ROP2.txt
created Sun Sep  2 06:47:11 2001 by whygee@f-cpu.org


INTRODUCTION :
--------------
here is a little programming "howto" for those who want
to understand what the ROP2 unit is and how to use it.


BACKGROUND :
------------
The ROP2 unit name comes from the ability to perform
any 2-operand logical operation (see the F-CPU manual).
Because "all" the operations is redundant (the manual
shows how/why), we can encode 8 logical operations :
AND/OR/NAND/NOR/ANDN/ORN/XOR/XNOR and the NOT operation
is just a special case.

If you have to program bitmap software, you will love
these operations, especially if you have reached the
limits of MMX. In effect, the 3-address instructions and
the high number of registers make programming very easy.
If you have to perform operations on bitmaps, or any kind
of bitfields, F-CPU's ROP2 is for you.

During the design, we also discovered that there is
still some room left in the pipeline (the ROP2 operator
is extremely simple) so we added two other valuable
operations : COMBINE and MUX. When properly used, in
conjunction with operations from the SHL unit, ROP2
can give surprising results.


COMBINE MODE :
--------------
The COMBINE instructions perform either a OR or
a AND on 8 consecutive bits from the output of
the ROP2 operator. This way you can test if
the bytes are 0x00, 0xFF or something else.
The output is either 0x00 or 0xFF, thus creating
a useful mask for other operations.

Remark : If you need a NAND of the output
of the ROP2, simply use Morgan's theorem !
for example, in this case, turn the NAND into
a OR and reverse the output polarity of the
preceding ROP2 operation. For example :
the 8-bit NAND of XORs is written "xnor.or"
(xor->xnor and nand->or).

COMBINE can be used "alone" if the ROP2 function
is set to a transparent mode, such as "R0 or RN"
  or.and r0, r1, r2; // tests if there are 0xFFs in r1
but it becomes very powerful when the ROP2 function
uses another parameter (usually a mask). The first
example (straight-forward) is when searching a specific
character in a string : the mask is set to the repeated
character and the other input is the given string.
Now, a "comparison" of the two patterns is possible
with one operation :
   xnor.and r1, r2, r3
which means : for each byte, if all the bits match
(result is 0xFF), set the corresponding byte to
0xFF, or set to 0x00 otherwise. A "hit" will be detected
when the register will be written back to the register
set, where the data will be detected as non-zero
if one character corresponds. If the instructions
are properly scheduled, we can put a conditional
move or jump after the comparison.

MUX MODE :
----------
Now, imagine that we want to replace all
'B' characters with a 'b' (or whatever byte
substitution).
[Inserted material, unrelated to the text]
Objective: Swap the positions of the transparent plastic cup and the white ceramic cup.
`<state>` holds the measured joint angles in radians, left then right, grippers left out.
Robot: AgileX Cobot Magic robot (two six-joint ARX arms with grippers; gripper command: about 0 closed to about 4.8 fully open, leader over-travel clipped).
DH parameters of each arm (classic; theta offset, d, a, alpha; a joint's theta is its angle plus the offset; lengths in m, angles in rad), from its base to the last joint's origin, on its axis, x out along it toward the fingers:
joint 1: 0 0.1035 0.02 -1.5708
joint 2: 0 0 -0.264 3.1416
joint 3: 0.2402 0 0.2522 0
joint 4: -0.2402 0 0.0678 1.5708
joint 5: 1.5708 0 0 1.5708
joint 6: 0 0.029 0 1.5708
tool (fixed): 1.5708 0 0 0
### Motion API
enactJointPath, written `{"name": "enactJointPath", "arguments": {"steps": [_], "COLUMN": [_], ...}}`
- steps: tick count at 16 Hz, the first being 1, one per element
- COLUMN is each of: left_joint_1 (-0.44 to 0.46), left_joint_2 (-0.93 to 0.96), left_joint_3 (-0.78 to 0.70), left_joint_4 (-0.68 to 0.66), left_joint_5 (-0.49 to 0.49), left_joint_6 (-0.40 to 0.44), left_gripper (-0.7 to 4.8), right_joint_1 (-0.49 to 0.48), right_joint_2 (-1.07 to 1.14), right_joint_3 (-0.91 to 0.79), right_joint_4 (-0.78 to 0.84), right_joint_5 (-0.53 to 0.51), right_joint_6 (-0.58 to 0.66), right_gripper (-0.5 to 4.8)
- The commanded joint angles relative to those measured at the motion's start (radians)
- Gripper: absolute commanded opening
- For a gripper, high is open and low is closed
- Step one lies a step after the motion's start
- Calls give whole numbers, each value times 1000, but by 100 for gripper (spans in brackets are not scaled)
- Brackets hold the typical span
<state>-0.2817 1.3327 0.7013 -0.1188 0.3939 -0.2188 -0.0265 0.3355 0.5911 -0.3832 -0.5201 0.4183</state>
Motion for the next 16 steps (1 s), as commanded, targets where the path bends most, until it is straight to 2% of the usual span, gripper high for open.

We already know how to
detect the desired pattern with xnor, and the
ROP2 unit provides a MUX function which selects
one bit from one of the two sources.
Here is some source code :

sdupi 'B', r1; // create the search mask into R1
sdupi 'b', r2; // create the substitution mask into R2

// loop here :
// R3 is the input data register

xnor.and r1, r3, r4; // R4 now contains the "hit" mask
mux r3, r2, r4;      // for every byte, R5 now contains 'b' if
                     // R4 was 0xFF, unchanged otherwise.
// and now, store the result in R5 to memory

MUX was added because :
 - it is often very useful
 - it would require 3 x ROP2 instructions otherwise (quite a
    large overhead for so little)
 - it is a very, very simple operation and consumes almost
    no ressource in itself (mostly control stuff)

PERMUTATIONS :
--------------
But you have not seen the "real power" of this unit
(and it is the purpose of this document) : it can do wonders
at shuffling bits in arbitrary directions, thus removing
the need to implement a complex and costly FPGA in the F-CPU
(as it was sometimes asked for). I will show you that a proper
succession of "simple" operations can permute all the bits
of a byte (we are still limited to 64 bits today, but extensions
to wider bit fields is possible). Those who love bit
reversing and other similar functions will have to wait
for the SHL unit because bit reversing is still a "regular"
operation. I am speaking here about _arbitrary_ bit shuffling :
    0 -> 3
    1 -> 2
    2 -> 4
    3 -> 7
    4 -> 5
    5 -> 1
    6 -> 0
    7 -> 6
for a purely random example.

The first step is to prepare the masks :
 mask1 = 0x8040201008040201;
 maks2 = 0x4001028020100408; // permuted mask
(this is usually performed by the user and input in the source code)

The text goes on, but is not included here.